§ **Requirement**
In the records, each line holding "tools" must be reported.

- - - - - - -

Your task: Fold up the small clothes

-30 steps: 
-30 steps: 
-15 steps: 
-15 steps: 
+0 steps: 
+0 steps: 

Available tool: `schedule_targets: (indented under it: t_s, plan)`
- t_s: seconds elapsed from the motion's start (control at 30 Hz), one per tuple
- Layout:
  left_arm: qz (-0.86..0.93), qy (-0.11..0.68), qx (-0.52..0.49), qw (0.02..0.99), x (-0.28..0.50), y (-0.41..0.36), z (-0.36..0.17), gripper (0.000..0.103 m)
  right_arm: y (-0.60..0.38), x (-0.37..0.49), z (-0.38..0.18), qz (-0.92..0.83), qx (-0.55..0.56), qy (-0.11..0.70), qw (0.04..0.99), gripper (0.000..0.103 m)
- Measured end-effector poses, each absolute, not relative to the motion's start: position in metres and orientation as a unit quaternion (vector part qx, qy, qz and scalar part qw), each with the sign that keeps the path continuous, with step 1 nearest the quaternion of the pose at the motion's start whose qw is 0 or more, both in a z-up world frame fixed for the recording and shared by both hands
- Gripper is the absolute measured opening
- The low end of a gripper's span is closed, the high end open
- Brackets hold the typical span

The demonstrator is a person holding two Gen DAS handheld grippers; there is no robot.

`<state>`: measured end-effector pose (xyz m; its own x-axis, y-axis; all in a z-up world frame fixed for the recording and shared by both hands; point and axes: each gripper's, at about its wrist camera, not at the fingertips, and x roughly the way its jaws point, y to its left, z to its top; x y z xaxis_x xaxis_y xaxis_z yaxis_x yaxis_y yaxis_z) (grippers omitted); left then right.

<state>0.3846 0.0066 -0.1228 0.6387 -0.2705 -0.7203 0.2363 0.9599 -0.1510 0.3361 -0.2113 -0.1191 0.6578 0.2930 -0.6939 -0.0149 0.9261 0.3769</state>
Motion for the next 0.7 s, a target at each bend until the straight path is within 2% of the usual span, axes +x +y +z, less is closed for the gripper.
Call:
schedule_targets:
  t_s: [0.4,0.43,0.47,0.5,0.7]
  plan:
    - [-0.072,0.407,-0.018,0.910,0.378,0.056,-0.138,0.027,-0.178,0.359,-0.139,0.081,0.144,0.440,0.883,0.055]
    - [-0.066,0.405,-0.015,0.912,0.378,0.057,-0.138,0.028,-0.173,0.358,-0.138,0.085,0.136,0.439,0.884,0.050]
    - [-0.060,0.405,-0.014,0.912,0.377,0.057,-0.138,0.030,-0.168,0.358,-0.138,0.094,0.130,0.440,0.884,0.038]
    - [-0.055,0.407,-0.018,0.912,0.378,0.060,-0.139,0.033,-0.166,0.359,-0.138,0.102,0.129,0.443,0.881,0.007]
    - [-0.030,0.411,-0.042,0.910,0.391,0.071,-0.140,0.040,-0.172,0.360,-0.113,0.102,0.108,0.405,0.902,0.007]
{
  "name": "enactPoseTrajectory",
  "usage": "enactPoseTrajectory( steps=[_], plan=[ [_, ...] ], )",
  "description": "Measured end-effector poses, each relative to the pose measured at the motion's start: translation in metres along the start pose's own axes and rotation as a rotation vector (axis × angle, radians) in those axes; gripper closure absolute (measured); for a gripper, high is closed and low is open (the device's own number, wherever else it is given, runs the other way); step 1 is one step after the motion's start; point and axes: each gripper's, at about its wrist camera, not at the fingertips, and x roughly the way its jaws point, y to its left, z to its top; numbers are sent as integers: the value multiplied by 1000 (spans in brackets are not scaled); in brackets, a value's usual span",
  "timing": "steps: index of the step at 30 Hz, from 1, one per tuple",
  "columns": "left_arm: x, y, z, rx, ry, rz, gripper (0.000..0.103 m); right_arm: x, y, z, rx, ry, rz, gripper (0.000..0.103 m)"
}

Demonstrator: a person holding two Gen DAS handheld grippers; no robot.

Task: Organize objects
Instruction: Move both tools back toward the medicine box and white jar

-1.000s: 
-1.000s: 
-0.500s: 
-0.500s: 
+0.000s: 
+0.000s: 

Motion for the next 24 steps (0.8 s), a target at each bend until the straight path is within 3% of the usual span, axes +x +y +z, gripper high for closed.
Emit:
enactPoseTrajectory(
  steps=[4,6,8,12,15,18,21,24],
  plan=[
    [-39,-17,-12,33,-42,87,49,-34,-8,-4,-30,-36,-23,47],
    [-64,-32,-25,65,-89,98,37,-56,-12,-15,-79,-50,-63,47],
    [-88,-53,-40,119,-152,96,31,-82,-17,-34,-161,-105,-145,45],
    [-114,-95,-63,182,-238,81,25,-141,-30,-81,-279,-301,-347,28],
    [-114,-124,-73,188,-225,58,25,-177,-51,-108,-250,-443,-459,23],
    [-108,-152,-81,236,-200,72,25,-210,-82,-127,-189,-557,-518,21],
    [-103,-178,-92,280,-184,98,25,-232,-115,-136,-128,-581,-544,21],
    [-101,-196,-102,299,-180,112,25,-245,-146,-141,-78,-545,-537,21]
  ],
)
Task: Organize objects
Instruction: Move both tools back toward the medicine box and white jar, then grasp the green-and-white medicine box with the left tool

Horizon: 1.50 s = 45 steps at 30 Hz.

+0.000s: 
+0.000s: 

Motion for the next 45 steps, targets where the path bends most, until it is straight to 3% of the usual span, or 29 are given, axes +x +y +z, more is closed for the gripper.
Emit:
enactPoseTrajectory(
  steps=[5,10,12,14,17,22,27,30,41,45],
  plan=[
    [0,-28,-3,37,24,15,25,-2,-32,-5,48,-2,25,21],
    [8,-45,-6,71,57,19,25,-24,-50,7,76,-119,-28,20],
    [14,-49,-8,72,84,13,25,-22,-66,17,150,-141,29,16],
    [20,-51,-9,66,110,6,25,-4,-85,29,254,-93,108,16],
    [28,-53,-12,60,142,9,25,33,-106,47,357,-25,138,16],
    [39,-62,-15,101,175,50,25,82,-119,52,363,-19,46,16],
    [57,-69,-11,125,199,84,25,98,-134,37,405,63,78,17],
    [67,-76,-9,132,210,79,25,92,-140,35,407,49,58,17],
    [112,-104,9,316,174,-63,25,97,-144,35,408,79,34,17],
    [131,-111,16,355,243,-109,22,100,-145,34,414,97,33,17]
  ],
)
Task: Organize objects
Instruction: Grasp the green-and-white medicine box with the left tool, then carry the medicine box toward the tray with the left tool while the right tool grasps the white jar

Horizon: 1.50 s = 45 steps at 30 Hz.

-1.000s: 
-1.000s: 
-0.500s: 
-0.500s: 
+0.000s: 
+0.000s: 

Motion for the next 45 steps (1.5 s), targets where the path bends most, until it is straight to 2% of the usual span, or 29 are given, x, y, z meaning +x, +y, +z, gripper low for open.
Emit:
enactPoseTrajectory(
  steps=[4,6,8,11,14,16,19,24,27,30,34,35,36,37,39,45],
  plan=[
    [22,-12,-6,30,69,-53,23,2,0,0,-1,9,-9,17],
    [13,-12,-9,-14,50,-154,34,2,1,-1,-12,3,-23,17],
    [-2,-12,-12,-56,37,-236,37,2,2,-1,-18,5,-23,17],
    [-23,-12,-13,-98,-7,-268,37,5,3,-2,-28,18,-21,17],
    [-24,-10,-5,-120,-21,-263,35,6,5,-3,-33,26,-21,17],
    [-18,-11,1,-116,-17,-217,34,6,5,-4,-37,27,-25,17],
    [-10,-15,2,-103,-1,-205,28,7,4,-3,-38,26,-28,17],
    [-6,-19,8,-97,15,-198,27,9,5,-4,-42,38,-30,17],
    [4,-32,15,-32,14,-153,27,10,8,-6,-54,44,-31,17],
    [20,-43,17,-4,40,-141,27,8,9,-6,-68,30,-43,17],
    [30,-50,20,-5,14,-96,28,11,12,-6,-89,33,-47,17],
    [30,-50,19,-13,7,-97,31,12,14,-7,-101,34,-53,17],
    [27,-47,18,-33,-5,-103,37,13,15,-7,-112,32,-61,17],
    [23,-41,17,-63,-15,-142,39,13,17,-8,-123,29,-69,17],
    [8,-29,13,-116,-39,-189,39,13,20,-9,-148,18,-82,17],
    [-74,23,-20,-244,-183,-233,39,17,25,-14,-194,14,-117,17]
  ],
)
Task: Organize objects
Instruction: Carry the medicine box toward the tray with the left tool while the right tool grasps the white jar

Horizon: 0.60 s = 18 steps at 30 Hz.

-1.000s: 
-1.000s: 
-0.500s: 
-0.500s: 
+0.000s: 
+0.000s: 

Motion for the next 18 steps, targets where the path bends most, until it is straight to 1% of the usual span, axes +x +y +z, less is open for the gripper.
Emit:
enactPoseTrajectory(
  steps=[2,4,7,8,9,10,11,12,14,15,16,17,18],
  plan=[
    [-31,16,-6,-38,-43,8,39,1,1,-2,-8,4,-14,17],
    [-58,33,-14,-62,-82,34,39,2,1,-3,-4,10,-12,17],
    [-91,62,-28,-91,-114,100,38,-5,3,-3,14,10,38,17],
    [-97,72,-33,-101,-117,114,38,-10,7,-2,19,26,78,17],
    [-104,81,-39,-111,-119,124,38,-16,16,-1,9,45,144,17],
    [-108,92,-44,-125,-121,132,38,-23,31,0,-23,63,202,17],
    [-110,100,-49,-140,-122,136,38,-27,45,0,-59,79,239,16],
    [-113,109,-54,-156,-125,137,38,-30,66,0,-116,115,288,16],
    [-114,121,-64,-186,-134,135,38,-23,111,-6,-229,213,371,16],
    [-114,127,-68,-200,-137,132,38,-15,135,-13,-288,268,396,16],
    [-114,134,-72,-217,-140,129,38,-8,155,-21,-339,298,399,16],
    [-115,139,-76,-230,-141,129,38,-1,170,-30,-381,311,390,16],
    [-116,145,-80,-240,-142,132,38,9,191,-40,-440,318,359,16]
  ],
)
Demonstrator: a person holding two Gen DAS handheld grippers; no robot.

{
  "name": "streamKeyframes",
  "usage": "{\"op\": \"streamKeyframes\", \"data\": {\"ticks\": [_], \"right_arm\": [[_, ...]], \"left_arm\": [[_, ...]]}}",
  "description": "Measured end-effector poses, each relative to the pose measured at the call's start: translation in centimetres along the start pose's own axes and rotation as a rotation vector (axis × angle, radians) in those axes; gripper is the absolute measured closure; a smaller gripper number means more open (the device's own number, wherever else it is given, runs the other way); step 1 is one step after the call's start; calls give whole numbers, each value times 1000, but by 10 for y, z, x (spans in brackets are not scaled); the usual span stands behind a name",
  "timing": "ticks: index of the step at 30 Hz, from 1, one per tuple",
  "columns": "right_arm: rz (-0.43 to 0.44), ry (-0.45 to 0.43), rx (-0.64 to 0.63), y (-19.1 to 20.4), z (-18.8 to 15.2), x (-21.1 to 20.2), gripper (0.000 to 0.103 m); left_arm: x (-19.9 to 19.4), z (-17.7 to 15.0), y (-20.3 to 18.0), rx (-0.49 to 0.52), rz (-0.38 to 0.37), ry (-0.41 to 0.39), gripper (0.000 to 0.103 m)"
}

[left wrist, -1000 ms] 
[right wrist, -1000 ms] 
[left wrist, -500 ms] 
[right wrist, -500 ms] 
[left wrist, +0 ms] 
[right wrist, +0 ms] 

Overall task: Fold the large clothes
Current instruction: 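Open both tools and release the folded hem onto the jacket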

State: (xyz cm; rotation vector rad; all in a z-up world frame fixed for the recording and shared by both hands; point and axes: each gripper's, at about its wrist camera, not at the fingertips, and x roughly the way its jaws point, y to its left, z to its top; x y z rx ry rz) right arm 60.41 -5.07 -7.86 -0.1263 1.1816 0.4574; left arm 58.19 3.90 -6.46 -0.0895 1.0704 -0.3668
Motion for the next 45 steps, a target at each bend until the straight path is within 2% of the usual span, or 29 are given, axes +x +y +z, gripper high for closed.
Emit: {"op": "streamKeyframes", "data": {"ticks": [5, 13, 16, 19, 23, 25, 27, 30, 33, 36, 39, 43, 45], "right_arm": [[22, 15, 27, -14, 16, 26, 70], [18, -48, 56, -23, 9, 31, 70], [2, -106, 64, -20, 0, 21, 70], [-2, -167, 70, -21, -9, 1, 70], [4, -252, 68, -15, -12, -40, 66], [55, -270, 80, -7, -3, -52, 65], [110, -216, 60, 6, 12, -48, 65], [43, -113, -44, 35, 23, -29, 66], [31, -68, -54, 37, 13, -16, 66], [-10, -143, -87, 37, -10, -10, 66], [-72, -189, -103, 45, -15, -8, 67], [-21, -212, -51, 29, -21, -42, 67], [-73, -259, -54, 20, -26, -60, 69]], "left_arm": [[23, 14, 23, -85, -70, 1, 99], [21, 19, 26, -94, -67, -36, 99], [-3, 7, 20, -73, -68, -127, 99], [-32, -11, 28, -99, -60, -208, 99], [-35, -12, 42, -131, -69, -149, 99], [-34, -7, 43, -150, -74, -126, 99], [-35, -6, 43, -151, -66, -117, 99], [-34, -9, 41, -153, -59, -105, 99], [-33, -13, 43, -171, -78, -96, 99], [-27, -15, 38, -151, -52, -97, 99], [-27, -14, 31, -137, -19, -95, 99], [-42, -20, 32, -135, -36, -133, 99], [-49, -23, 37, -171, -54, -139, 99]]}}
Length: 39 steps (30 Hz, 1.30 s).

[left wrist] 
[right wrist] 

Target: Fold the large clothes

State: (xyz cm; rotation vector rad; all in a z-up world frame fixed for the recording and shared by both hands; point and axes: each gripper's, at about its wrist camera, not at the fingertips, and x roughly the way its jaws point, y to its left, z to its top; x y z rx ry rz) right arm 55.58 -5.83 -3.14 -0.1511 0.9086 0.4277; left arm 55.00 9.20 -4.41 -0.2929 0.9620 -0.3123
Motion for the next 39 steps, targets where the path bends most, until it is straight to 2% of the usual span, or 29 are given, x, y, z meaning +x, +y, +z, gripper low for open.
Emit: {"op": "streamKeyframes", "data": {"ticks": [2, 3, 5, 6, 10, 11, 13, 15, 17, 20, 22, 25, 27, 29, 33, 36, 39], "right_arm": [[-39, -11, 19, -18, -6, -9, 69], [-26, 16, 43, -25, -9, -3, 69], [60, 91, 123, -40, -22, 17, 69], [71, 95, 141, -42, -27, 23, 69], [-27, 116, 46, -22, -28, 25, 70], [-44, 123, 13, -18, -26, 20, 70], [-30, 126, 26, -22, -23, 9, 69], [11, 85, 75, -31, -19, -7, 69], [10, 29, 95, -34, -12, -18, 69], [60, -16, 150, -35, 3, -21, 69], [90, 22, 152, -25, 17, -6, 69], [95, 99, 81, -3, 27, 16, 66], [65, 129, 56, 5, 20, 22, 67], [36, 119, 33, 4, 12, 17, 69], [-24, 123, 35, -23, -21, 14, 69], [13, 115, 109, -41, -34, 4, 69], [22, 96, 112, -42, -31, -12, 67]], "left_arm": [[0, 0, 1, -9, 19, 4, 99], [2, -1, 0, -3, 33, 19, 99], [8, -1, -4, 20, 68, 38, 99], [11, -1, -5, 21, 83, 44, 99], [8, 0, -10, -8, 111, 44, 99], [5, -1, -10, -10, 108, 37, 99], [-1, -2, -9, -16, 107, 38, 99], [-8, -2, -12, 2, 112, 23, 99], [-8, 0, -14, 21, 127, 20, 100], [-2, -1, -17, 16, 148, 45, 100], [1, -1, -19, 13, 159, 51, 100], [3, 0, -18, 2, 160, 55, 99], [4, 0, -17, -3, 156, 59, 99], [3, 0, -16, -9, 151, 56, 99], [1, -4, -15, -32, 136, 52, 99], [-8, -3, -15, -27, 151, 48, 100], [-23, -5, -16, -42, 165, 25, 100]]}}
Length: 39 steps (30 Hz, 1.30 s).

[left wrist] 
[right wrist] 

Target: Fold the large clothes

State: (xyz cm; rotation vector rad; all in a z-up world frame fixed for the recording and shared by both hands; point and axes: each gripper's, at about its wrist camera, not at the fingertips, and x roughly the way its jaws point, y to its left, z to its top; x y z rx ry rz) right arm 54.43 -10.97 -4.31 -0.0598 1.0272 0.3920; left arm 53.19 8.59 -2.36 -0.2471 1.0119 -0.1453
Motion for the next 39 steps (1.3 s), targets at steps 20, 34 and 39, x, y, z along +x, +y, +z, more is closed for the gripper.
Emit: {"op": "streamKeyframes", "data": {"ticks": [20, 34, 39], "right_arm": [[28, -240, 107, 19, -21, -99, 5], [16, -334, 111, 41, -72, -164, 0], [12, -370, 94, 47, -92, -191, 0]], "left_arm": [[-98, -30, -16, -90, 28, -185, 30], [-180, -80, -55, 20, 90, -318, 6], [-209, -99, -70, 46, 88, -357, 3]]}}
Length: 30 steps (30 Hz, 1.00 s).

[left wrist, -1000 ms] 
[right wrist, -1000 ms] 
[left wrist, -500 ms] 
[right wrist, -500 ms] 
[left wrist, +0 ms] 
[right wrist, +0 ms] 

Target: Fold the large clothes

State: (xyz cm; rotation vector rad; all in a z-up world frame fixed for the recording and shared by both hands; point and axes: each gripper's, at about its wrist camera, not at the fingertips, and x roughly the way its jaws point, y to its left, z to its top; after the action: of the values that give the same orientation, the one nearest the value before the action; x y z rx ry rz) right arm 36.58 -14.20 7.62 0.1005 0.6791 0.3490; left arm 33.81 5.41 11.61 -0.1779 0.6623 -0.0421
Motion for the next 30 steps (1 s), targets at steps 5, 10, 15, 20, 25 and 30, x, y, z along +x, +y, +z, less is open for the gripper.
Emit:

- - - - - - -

§ **Answer to the problem**
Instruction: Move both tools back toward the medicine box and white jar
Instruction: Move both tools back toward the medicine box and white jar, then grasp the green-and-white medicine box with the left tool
Current instruction: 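Open both tools and release the folded hem onto the jacket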

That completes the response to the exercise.